Rio, 08 (AE) - O presidente da Associação dos Bancos do Rio de Janeiro (Aberj), Walber José Chavantes, não espera um forte crescimento das operações de crédito no País neste último trimestre por conta da nova cédula de crédito bancário, criada no mês passado pelo Banco Central. Ele lembrou que com um déficit nominal na casa dos 12% do Produto Interno Bruto (PIB), o governo acaba abocanhando grande parte dos recursos da iniciativa privada que poderiam ser destinados às operações de crédito.
"A despoupança do governo inibe uma reativação dos empréstimos", explicou Chavantes, que participou do seminário sobre Cédula de Crédito Bancário promovido hoje pela Aberj. "O governo responde por 43% da renda nacional, isso era apenas 30% há cinco anos atrás." Os juros elevados e a cunha fiscal são outros entraves ao crescimento do crédito no País. Entretanto, o presidente explicou que os juros não podem cair rapidamente, já que a medida teria impacto direto sobre o comportamento da atividade econômica. "Só deve ocorrer uma expansão ao longo dos próximos anos, quando se espera um reaquecimento da economia."

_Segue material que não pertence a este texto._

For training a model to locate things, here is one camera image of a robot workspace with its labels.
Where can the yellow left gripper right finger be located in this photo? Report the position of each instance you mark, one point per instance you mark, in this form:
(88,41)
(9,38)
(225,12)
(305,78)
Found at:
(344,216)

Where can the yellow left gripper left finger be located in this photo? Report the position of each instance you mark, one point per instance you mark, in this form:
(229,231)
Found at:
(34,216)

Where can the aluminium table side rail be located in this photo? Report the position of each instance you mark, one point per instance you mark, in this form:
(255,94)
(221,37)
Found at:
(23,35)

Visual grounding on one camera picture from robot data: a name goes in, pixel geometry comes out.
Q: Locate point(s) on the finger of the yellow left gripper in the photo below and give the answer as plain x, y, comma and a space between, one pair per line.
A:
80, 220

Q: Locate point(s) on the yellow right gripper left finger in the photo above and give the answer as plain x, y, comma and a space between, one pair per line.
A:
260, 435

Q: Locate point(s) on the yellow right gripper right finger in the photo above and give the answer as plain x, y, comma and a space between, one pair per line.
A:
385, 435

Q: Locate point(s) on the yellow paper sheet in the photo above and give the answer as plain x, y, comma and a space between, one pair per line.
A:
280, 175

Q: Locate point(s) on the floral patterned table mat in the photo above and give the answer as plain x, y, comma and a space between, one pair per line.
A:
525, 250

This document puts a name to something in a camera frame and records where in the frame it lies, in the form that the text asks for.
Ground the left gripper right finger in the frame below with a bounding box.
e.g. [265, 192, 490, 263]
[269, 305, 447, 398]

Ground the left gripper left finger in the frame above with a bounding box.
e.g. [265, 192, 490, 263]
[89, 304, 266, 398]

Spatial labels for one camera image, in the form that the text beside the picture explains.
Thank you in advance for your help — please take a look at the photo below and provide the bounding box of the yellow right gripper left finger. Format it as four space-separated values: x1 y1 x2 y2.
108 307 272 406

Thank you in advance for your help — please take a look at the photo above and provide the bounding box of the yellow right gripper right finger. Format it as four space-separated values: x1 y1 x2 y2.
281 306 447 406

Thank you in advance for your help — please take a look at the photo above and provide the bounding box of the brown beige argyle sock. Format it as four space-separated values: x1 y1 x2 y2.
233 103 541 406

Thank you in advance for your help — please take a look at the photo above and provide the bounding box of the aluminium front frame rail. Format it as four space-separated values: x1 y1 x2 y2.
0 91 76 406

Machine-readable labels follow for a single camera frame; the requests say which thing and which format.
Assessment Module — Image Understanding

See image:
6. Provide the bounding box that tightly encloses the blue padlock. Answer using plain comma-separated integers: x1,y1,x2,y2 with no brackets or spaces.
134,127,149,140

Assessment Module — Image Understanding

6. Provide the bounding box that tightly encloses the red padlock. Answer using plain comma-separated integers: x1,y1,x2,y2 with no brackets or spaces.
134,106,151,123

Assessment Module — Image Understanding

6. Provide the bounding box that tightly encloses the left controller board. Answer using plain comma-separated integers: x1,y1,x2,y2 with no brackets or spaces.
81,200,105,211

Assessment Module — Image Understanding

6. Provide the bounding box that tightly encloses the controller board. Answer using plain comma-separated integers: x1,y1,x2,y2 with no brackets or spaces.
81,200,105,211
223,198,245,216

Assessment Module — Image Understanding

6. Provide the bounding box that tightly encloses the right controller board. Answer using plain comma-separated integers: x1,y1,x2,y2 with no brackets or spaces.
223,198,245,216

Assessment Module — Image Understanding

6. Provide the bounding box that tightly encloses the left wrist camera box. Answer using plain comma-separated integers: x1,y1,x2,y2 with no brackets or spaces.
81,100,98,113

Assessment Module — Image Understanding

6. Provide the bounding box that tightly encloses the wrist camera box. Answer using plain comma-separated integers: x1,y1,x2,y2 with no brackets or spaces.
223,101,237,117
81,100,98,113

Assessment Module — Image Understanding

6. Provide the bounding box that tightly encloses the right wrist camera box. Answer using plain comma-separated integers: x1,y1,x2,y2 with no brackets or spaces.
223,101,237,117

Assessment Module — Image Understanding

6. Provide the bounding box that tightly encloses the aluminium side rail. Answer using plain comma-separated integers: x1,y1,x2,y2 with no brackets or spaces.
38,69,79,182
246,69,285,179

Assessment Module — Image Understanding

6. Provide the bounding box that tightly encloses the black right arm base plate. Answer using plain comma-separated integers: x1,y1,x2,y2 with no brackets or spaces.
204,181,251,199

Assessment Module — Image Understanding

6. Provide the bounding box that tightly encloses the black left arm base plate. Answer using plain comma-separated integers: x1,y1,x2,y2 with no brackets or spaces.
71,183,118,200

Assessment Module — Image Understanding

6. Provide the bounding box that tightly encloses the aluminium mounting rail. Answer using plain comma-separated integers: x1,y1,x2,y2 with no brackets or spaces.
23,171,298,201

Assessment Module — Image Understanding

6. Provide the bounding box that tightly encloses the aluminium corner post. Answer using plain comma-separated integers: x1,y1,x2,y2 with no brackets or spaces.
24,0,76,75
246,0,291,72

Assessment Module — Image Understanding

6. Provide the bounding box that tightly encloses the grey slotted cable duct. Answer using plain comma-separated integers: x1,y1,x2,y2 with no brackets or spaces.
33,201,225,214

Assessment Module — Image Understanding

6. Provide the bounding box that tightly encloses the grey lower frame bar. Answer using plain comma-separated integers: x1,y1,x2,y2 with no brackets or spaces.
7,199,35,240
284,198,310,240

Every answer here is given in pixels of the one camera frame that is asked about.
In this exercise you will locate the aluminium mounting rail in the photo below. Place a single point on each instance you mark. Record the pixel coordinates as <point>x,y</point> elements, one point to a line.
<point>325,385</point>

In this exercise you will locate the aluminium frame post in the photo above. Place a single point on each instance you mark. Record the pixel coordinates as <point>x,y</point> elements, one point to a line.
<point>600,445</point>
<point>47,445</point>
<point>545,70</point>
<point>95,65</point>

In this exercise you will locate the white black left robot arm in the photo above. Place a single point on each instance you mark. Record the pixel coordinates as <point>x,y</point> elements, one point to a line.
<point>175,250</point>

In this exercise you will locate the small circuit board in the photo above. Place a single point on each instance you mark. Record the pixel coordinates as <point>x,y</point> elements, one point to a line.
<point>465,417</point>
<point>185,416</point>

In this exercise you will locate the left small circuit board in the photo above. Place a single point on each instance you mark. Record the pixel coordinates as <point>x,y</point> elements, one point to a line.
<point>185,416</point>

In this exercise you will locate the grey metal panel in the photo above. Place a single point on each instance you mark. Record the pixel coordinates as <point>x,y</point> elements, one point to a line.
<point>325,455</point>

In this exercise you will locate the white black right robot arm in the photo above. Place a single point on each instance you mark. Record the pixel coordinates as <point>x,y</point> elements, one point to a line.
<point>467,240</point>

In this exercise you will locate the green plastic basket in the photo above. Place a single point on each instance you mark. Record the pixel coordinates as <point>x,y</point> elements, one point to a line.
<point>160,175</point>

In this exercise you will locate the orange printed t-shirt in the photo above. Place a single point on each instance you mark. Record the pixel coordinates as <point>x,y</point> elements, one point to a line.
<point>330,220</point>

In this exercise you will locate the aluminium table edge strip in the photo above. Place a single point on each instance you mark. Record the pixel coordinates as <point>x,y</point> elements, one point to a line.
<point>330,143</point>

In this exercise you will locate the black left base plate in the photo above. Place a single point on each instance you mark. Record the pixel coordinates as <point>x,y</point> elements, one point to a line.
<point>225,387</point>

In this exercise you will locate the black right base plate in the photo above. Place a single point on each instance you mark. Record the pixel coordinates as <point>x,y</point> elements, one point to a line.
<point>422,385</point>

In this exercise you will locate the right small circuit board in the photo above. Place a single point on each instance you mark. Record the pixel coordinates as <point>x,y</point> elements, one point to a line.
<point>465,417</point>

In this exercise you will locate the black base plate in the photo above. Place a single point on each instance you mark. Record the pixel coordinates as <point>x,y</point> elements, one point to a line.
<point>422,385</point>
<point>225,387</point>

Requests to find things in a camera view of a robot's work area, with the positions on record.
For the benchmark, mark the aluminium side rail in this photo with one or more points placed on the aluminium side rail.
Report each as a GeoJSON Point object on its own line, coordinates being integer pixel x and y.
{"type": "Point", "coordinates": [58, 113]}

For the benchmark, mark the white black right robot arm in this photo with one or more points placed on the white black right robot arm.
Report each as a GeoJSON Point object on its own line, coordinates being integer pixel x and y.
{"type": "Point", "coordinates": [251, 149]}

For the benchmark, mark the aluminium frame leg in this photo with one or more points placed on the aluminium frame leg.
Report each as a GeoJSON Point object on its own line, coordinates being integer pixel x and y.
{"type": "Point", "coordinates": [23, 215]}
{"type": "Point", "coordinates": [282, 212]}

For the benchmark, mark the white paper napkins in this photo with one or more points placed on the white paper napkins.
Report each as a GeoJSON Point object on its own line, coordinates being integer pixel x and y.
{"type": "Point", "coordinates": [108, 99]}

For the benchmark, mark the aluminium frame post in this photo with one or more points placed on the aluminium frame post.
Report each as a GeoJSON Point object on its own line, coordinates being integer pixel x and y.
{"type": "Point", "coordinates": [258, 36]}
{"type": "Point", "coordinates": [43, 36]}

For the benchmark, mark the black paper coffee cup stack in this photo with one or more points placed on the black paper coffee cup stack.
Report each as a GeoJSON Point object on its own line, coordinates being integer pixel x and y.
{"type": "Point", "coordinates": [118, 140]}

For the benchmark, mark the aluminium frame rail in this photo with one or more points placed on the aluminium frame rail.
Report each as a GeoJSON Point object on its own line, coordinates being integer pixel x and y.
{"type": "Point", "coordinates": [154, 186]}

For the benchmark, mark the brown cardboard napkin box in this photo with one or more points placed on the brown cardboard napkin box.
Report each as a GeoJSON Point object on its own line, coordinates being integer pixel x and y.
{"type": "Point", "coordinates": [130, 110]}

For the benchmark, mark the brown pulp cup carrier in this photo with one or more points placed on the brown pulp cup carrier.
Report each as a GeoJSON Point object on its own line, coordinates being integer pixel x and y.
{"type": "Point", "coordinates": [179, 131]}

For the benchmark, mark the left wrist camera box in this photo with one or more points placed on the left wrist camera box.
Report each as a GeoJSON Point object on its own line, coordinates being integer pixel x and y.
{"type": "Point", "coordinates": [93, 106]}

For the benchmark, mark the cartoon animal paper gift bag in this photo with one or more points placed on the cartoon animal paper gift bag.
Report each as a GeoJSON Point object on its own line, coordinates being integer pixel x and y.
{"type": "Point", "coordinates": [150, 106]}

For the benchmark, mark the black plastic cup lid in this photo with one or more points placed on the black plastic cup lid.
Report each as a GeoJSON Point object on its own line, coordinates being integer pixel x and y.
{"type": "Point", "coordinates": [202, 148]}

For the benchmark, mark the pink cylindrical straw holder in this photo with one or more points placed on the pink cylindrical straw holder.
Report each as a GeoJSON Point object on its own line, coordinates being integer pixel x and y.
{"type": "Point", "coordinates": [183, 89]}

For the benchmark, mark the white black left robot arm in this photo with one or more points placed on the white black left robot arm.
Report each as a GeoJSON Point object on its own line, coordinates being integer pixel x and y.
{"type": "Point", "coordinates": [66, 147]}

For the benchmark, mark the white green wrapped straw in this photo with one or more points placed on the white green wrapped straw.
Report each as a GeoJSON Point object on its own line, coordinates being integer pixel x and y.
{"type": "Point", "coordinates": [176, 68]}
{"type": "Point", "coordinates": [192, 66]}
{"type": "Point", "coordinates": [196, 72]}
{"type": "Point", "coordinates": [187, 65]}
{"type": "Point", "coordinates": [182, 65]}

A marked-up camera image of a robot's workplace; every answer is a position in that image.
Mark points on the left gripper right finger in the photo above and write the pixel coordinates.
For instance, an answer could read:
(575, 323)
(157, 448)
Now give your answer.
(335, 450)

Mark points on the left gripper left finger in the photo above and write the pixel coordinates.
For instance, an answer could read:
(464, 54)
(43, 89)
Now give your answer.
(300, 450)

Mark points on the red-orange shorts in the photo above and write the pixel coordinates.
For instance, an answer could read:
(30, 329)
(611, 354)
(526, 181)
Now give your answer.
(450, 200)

Chavantes ponderou que a criação da cédula vai diminuir o custo das operações de crédito e agilizar a cobrança dos inadimplentes. Essa melhora na estrutura, segundo ele, pode estimular e desenvolver a cultura de empréstimos novamente no Brasil. "As cobranças às vezes se arrastam cinco anos, com o novo modelo, esse tempo deve cair para dois anos, no máximo", avaliou. O presidente explicou ainda que a nova cédula vem acompanhada de uma série de outras medidas para estimular o crédito nacional.